Site-directed mutagenesis of putative substrate recognition sites in cytochrome P450 2B11: importance of amino acid residues 114, 290, and 363 for substrate specificity

Abstract

Eleven amino acid residues unique to dog cytochrome P450 (P450) 2B11, compared with rat 2B1 and 2B2, rabbit 2B4 and 2B5, and mouse 2B10, in the putative substrate recognition sites [J. Biol. Chem. 267:83-90 (1992)] were mutated to the residues found in 2B1 or 2B5. The mutants were expressed initially in COS cells and screened for activity toward androstenedione and 2,2',4,4',5,5'-hexachlorobiphenyl (245-HCB).

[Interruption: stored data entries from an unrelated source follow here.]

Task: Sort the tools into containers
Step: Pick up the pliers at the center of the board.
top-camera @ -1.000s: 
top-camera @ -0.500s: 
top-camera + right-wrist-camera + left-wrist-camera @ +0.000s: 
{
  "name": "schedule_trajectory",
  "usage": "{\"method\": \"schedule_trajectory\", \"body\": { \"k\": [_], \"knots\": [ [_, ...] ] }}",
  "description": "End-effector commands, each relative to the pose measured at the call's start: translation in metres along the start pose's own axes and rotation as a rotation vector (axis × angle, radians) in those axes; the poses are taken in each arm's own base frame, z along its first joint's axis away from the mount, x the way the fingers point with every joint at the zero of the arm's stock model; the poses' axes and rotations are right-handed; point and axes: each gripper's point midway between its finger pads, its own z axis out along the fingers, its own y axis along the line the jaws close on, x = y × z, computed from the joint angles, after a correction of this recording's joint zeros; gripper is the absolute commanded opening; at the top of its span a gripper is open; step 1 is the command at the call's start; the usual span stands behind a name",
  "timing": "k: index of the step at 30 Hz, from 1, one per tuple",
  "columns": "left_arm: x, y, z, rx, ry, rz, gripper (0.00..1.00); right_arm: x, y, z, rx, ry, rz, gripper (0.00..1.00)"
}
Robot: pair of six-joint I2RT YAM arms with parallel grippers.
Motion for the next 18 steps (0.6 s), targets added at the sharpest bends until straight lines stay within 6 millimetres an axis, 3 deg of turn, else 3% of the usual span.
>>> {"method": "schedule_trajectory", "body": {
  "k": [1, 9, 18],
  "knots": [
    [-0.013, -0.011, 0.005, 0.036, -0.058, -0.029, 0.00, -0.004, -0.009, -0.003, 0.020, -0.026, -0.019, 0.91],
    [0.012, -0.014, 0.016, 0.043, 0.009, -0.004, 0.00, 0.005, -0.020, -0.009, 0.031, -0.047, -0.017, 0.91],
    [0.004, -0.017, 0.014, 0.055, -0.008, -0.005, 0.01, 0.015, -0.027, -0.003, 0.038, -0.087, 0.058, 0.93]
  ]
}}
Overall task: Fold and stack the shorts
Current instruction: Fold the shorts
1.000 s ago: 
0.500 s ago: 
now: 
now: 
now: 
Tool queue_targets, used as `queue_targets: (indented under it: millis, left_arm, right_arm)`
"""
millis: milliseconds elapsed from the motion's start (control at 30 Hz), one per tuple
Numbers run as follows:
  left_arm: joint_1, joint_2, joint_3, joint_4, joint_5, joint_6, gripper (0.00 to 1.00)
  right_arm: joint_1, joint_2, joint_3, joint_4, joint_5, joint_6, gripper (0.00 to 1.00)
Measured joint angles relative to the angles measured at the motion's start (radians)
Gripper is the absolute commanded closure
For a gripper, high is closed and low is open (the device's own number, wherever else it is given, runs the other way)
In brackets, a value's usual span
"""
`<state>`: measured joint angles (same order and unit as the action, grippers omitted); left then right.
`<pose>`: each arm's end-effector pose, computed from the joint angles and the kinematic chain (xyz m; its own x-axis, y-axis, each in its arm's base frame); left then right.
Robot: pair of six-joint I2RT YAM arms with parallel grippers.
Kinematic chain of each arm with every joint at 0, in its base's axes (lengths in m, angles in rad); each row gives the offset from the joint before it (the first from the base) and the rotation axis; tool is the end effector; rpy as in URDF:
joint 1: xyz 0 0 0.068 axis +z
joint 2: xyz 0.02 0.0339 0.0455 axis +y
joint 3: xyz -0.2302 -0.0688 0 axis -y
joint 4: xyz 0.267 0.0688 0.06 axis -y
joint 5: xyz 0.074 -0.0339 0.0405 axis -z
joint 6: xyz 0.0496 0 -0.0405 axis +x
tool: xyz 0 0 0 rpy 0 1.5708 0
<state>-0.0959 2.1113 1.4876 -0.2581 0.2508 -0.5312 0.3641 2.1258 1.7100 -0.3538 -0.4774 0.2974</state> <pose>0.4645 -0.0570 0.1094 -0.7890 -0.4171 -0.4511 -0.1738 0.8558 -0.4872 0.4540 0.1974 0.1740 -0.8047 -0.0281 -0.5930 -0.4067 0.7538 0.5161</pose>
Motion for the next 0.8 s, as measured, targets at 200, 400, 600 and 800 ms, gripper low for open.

P450 2B11 mutants V107I, M199L-N200E-V204R, V234I, A292L, Q473R, and I475S showed no differences from wild-type P450 2B11 in metabolite profiles with either substrate. Mutants V114I, D290I, and L363V exhibited altered androstenedione metabolite profiles and were expressed in Escherichia coli for further study with androstenedione, testosterone, 7-ethoxycoumarin, (R)- and (S)-warfarin, and 245-HCB. With V114I, hydroxylation of steroids and warfarin and 2-hydroxylation of 245-HCB were decreased, whereas 7-ethoxycoumarin O-dealkylation and 3-hydroxylation of 245-HCB were unaltered. For D290I, activities toward all substrates were decreased, except for 16 beta-hydroxylation of testosterone. The activity of L363V was increased 5-6-fold for 16 alpha-hydroxylation of androstenedione and testosterone but was decreased to 40-50% of wild-type activity with 7-ethoxycoumarin and warfarin and to 6-8% of control for 2-hydroxylation of 245-HCB. Alignment of P450 2B11 with P450 101 and super-imposition of the 11 mutated 2B11 residues on a P450 101 three-dimensional model suggest that only residues 114, 290, and 363 represent substrate contact residues, in excellent agreement with the experimental results. The data indicate the importance of the three residues 114, 290, and 363 in substrate specificity and regio- and stereoselectivity of P450 2B11 and also demonstrate that the effects of the mutations vary considerably with different substrates.